# ABOUT THIS EXERCISE:
Exactly the lines from the start of the data below through the line containing "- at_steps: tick" must be returned, and no others.

# INFORMATION:
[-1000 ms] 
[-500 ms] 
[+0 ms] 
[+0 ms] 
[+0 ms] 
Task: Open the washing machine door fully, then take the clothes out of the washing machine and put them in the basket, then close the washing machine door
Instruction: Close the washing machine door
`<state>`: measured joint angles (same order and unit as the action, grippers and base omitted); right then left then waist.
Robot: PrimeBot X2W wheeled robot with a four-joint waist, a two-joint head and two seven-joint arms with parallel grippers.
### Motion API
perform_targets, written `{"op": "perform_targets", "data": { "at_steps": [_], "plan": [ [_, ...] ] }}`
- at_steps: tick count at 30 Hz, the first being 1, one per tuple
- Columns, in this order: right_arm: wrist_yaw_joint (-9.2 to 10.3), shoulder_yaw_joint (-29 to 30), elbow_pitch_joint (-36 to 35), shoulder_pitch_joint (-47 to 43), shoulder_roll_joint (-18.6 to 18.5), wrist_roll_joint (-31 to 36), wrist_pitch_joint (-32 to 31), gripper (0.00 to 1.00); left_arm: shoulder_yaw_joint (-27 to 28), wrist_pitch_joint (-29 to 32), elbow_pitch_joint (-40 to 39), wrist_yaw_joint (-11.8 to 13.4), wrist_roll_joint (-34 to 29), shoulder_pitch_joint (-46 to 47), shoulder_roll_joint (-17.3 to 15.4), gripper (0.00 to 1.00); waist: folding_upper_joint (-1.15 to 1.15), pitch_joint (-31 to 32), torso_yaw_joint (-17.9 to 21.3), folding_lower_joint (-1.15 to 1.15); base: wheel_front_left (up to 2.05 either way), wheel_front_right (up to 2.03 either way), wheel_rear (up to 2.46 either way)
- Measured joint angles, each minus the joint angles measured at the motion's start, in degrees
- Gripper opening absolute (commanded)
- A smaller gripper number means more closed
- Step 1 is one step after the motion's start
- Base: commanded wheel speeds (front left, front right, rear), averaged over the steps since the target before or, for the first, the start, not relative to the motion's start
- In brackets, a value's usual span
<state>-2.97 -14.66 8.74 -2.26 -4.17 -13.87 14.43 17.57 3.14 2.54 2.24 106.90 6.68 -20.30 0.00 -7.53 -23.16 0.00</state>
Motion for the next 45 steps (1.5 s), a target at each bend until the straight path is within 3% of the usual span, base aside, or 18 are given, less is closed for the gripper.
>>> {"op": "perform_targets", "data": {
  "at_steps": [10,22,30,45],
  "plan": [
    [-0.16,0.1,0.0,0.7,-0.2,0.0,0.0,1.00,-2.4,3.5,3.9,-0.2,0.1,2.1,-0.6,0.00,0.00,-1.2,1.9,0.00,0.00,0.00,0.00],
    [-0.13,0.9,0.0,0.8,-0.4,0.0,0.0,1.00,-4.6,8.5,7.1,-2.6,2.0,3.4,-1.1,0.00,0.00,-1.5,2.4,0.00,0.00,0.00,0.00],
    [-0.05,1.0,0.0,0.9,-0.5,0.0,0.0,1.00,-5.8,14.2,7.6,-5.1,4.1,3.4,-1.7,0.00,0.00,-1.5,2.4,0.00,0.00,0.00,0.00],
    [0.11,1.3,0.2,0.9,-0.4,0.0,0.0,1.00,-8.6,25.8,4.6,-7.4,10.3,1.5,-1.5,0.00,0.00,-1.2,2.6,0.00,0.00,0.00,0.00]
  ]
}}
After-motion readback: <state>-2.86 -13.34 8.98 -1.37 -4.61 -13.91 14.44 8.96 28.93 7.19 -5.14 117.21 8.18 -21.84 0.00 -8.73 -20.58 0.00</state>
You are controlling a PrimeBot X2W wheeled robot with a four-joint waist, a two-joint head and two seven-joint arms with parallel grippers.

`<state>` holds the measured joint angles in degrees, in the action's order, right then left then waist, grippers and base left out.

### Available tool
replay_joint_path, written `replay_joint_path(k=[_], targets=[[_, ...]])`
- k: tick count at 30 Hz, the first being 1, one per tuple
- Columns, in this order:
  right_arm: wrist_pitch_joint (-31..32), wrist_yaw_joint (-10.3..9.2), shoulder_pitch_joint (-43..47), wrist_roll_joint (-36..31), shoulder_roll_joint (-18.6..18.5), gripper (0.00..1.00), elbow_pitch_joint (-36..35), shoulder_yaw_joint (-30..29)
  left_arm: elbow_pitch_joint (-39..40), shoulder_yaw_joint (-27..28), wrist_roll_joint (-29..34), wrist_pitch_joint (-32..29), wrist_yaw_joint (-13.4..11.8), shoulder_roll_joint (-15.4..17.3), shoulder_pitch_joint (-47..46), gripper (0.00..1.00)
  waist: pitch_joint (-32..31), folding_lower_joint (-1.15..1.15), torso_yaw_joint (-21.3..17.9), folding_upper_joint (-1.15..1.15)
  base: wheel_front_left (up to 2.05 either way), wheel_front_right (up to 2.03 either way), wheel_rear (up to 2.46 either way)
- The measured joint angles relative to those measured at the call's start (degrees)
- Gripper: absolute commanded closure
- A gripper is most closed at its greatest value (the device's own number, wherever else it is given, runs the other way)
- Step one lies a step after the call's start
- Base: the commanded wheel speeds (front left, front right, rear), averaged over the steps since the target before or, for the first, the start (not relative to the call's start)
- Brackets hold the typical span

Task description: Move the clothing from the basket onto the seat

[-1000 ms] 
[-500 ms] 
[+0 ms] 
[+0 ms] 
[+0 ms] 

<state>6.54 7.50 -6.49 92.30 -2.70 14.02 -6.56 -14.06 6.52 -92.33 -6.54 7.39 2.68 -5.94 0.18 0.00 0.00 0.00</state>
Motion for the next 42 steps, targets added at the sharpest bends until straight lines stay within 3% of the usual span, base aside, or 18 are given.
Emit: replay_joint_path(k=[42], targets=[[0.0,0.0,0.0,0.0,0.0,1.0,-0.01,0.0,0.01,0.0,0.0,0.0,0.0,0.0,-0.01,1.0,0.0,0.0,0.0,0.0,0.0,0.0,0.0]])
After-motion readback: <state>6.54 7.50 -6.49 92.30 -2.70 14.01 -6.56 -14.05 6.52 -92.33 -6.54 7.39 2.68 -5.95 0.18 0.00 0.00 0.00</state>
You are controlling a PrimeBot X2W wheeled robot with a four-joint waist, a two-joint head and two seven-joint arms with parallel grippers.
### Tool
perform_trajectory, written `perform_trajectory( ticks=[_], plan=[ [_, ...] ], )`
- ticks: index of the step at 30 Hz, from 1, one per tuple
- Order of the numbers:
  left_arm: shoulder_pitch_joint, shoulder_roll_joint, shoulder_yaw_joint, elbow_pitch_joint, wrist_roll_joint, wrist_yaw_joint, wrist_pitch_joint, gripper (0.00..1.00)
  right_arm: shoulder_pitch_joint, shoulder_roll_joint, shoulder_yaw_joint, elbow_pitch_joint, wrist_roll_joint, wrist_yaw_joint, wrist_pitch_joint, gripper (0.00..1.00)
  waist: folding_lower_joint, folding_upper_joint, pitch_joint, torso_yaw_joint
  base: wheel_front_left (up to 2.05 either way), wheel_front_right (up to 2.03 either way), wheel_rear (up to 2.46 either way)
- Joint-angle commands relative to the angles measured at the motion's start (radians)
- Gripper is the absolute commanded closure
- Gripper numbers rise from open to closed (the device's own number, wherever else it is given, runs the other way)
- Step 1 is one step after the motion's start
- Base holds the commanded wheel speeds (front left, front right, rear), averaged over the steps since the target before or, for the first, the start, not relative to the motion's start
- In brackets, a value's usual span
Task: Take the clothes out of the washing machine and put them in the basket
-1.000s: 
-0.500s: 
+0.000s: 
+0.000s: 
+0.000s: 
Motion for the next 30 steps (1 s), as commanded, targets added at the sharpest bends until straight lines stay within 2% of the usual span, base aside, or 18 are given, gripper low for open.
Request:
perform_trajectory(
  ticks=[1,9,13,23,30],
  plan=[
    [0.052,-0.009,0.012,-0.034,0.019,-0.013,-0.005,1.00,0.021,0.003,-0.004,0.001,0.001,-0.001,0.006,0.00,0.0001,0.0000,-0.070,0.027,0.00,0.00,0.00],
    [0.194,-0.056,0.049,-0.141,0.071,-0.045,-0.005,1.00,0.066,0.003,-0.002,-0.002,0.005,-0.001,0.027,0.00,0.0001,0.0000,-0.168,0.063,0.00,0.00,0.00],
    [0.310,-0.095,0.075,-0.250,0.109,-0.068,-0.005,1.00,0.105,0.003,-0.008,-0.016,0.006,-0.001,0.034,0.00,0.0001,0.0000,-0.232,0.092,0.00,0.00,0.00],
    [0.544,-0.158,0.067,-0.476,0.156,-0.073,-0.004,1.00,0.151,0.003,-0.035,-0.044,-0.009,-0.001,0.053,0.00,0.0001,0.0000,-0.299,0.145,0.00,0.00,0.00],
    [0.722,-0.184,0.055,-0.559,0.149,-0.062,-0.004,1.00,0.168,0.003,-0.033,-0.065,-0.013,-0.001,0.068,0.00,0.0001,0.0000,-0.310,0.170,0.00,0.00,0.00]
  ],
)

# SOLUTION TO THE PROBLEM:
[-1000 ms] 
[-500 ms] 
[+0 ms] 
[+0 ms] 
[+0 ms] 
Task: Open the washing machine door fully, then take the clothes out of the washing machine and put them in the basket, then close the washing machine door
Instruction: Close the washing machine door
`<state>`: measured joint angles (same order and unit as the action, grippers and base omitted); right then left then waist.
Robot: PrimeBot X2W wheeled robot with a four-joint waist, a two-joint head and two seven-joint arms with parallel grippers.
### Motion API
perform_targets, written `{"op": "perform_targets", "data": { "at_steps": [_], "plan": [ [_, ...] ] }}`
- at_steps: tick count at 30 Hz, the first being 1, one per tuple

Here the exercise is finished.